According to [50], the thermal displacement initially increases rapidly. If the heating was sustained, the displacement would continue to increase but at a slower pace. It could be concluded that the change in the tissue displacement characteristics is indicative of the heat-induced structural changes in the hepatic tissue. Furthermore, the thermal displacement decreases over the course of cooling but does not return to the preheating state.

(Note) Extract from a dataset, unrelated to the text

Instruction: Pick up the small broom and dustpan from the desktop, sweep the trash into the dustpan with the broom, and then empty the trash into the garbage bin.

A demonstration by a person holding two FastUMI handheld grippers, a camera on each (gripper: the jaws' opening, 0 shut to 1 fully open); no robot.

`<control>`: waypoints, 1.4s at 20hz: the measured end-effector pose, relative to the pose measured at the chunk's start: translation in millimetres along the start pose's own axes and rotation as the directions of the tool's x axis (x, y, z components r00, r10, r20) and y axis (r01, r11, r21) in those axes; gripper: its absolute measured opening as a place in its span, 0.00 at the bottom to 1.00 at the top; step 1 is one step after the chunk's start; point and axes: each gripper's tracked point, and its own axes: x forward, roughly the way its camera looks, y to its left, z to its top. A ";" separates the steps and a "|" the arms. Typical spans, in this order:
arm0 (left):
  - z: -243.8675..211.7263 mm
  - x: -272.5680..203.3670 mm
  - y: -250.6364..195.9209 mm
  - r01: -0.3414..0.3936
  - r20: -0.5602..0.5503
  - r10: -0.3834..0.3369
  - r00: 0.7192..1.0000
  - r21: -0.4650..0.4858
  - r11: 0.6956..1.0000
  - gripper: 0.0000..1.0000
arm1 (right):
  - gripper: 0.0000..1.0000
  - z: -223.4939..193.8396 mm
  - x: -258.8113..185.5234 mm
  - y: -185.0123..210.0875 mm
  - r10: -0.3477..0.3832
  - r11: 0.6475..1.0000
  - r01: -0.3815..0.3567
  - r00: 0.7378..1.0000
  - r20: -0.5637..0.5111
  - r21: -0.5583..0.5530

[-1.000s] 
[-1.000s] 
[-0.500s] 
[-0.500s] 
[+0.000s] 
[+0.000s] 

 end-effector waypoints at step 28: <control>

Major limitations of analyses in this study are simplified assumptions (e.g., simple steady flow of incompressible fluids) in the blood flow and energy equations (see (1)-(2)). In addition, we assumed that the conductor of the 4T antenna was a perfect electric conductor. No phase change occurred within the liver tissue and no energy exchange through the outer surface of liver tissue was allowed. Future studies will address these limitations which will result in more accurate FE models.

5. Conclusion

This research has presented the 3D FE analyses of MW liver ablation using the 4T antenna under various conditions. The FE analyses were first carried out with the solid and porous liver models with either 3 cm-in-diameter tumor or 5 cm-in-diameter tumor to investigate the specific absorption rates (SARs) along the 4T antenna insertion depths and the temperature distributions. The porous liver tissue model with 5 cm tumor MW-ablated using the proposed 4T antenna was further examined with the introduction of the 1 cm-in-diameter blood vessel and variations of blood flow velocity (0–200 cm/s) and blood vessel location (0, 0.8, and 1.3 cm from a distal end of the 4T antenna). In addition, the mechanical tissue deformation and liver tissue displacement were also observed. This model-based approach is economically sensible and medically safe as a first step for the development of simple tools for improved therapeutic effect. To verify the FE analysis results, more realistic in vitro and in vivo experiments will be part of our future research.

Competing Interests

The authors declare that they have no competing interests.


This work is supported by King Mongkut’s Institute of Technology Ladkrabang (KMITL) (KMITL Research Fund to Supan Tungjitkusolmun).